- [What to work on]:
Return every entry below exactly as written, minus the pictures.
Records shown below:
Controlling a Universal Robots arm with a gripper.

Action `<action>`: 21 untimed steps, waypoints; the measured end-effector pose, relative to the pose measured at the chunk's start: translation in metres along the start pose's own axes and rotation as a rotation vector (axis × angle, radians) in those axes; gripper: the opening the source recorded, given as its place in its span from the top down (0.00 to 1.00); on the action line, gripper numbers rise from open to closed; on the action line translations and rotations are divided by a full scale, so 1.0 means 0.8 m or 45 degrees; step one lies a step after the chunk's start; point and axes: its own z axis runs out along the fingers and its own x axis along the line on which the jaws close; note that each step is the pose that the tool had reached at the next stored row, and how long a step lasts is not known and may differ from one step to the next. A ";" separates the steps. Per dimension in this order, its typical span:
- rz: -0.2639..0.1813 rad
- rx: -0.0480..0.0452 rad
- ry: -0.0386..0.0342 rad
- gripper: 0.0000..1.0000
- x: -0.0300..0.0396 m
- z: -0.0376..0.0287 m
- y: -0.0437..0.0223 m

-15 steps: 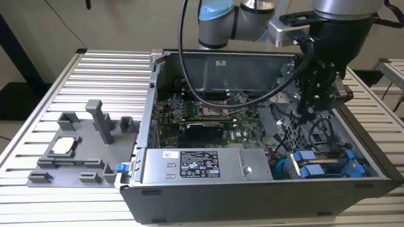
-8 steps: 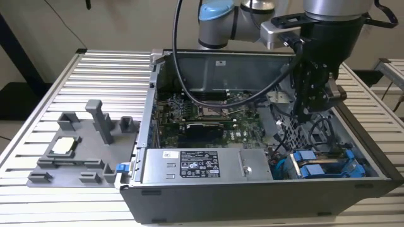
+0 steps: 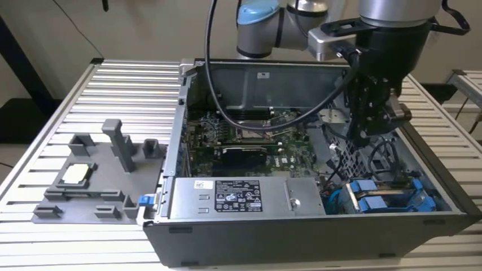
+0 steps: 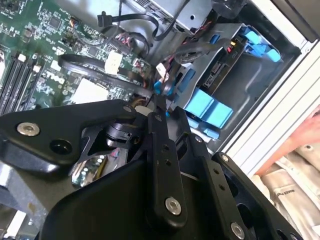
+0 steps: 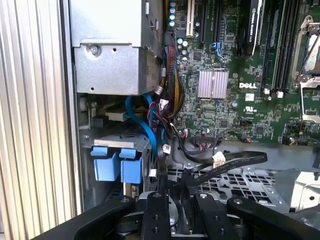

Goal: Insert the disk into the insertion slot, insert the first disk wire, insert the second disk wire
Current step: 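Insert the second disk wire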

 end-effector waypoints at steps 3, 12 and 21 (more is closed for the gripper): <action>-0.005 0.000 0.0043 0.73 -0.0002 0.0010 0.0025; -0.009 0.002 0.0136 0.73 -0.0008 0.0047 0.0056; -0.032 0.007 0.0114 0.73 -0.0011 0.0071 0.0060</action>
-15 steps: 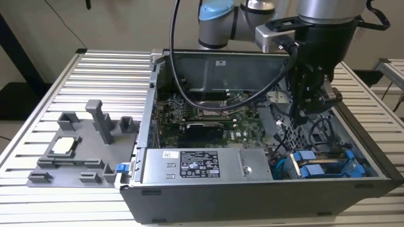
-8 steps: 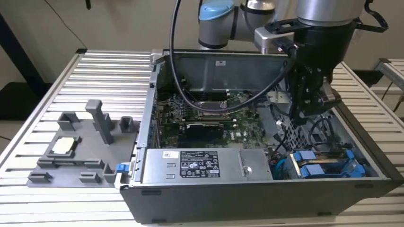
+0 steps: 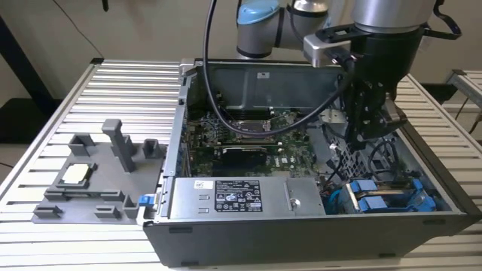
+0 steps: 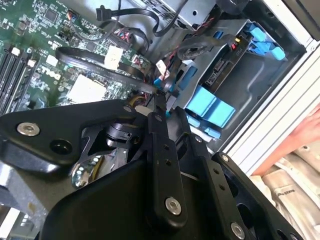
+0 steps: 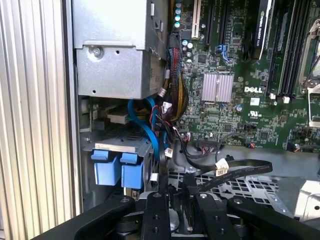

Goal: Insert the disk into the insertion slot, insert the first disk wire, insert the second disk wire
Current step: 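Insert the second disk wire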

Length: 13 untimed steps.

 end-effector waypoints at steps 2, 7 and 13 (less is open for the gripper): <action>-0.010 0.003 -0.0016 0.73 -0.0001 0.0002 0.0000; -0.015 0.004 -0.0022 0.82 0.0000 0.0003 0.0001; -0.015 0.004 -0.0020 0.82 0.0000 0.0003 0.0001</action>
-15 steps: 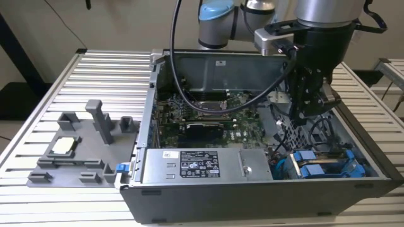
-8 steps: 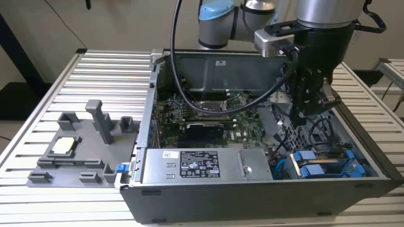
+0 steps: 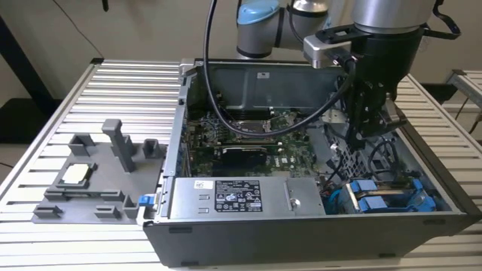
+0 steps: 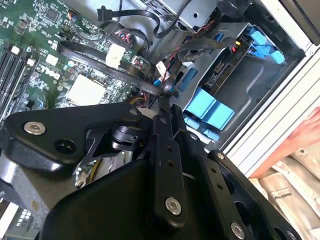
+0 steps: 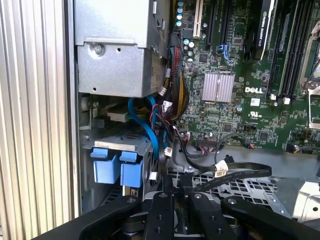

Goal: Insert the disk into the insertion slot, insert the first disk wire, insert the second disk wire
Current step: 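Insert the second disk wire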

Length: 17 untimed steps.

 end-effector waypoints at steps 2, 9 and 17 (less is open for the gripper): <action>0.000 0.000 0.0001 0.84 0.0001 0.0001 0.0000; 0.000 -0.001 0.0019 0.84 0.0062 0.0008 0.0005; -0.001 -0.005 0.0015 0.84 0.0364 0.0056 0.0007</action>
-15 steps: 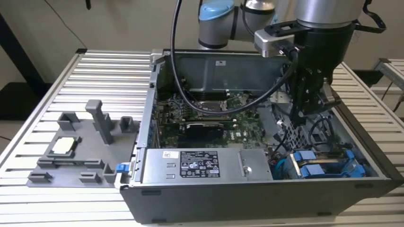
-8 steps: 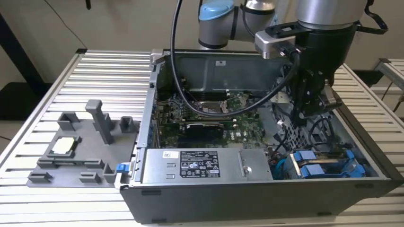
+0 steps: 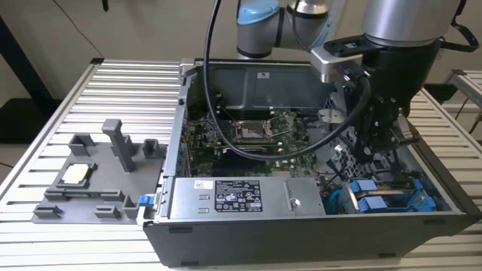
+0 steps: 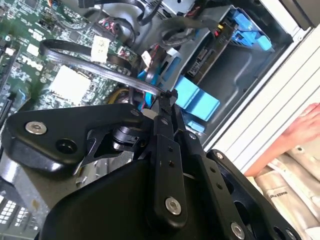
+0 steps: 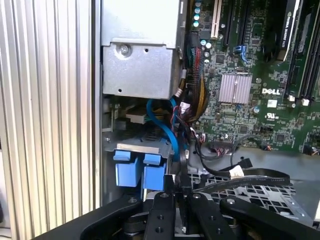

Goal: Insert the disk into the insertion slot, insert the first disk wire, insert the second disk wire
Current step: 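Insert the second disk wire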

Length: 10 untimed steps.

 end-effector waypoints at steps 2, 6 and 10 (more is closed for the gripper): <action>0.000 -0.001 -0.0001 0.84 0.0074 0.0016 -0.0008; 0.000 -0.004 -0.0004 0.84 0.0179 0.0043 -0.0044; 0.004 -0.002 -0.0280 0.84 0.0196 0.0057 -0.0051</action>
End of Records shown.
- [Answer to this exercise]:
Controlling a Universal Robots arm with a gripper.

Action `<action>`: 21 untimed steps, waypoints; the measured end-effector pose, relative to the pose measured at the chunk's start: translation in metres along the start pose's own axes and rotation as a rotation vector (axis × angle, radians) in those axes; gripper: the opening the source recorded, given as its place in its span from the top down (0.00 to 1.00); on the action line, gripper numbers rise from open to closed; on the action line translations and rotations are divided by a full scale, so 1.0 means 0.8 m or 45 degrees; step one lies a step after the chunk's start; point and axes: its own z axis runs out along the fingers and its own x axis along the line on which the jaws close; note that each step is the pose that the tool had reached at the next stored row, and how long a step lasts is not known and may differ from one step to the next. A ";" separates the steps. Per dimension in this order, its typical span:
- rz: -0.2639..0.1813 rad
- rx: -0.0480..0.0452 rad
- ry: -0.0386..0.0342 rad
- gripper: 0.0000..1.0000
- x: -0.0300..0.0396 m
- z: -0.0376..0.0287 m
- y: -0.0437..0.0223 m

-15 steps: 
-8 steps: 
+0 steps: 
+0 steps: 
+0 steps: 

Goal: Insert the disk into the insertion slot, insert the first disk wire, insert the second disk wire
Current step: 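Insert the second disk wire
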
 end-effector waypoints at steps 3, 12 and 21 (more is closed for the gripper): <action>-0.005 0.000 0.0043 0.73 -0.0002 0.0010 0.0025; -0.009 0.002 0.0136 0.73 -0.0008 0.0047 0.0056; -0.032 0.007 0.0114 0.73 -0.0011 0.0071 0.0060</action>
-15 steps: 
-8 steps: 
+0 steps: 
+0 steps: 
+0 steps: 

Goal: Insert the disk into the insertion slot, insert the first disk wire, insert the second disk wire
Current step: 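Insert the second disk wire
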
Length: 13 untimed steps.

 end-effector waypoints at steps 2, 7 and 13 (less is open for the gripper): <action>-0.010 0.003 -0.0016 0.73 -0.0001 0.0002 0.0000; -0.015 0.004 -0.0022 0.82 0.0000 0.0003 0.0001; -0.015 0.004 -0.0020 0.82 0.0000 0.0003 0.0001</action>
-15 steps: 
-8 steps: 
+0 steps: 
+0 steps: 
+0 steps: 

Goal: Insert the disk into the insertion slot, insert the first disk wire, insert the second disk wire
Current step: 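Insert the second disk wire
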
Length: 17 untimed steps.

 end-effector waypoints at steps 2, 9 and 17 (less is open for the gripper): <action>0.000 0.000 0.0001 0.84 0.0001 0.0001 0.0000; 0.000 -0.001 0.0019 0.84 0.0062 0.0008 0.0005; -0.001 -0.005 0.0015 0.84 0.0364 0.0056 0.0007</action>
-15 steps: 
-8 steps: 
+0 steps: 
+0 steps: 
+0 steps: 

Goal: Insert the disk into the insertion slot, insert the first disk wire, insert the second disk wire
Current step: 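Insert the second disk wire
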
Length: 10 untimed steps.

 end-effector waypoints at steps 2, 6 and 10 (more is closed for the gripper): <action>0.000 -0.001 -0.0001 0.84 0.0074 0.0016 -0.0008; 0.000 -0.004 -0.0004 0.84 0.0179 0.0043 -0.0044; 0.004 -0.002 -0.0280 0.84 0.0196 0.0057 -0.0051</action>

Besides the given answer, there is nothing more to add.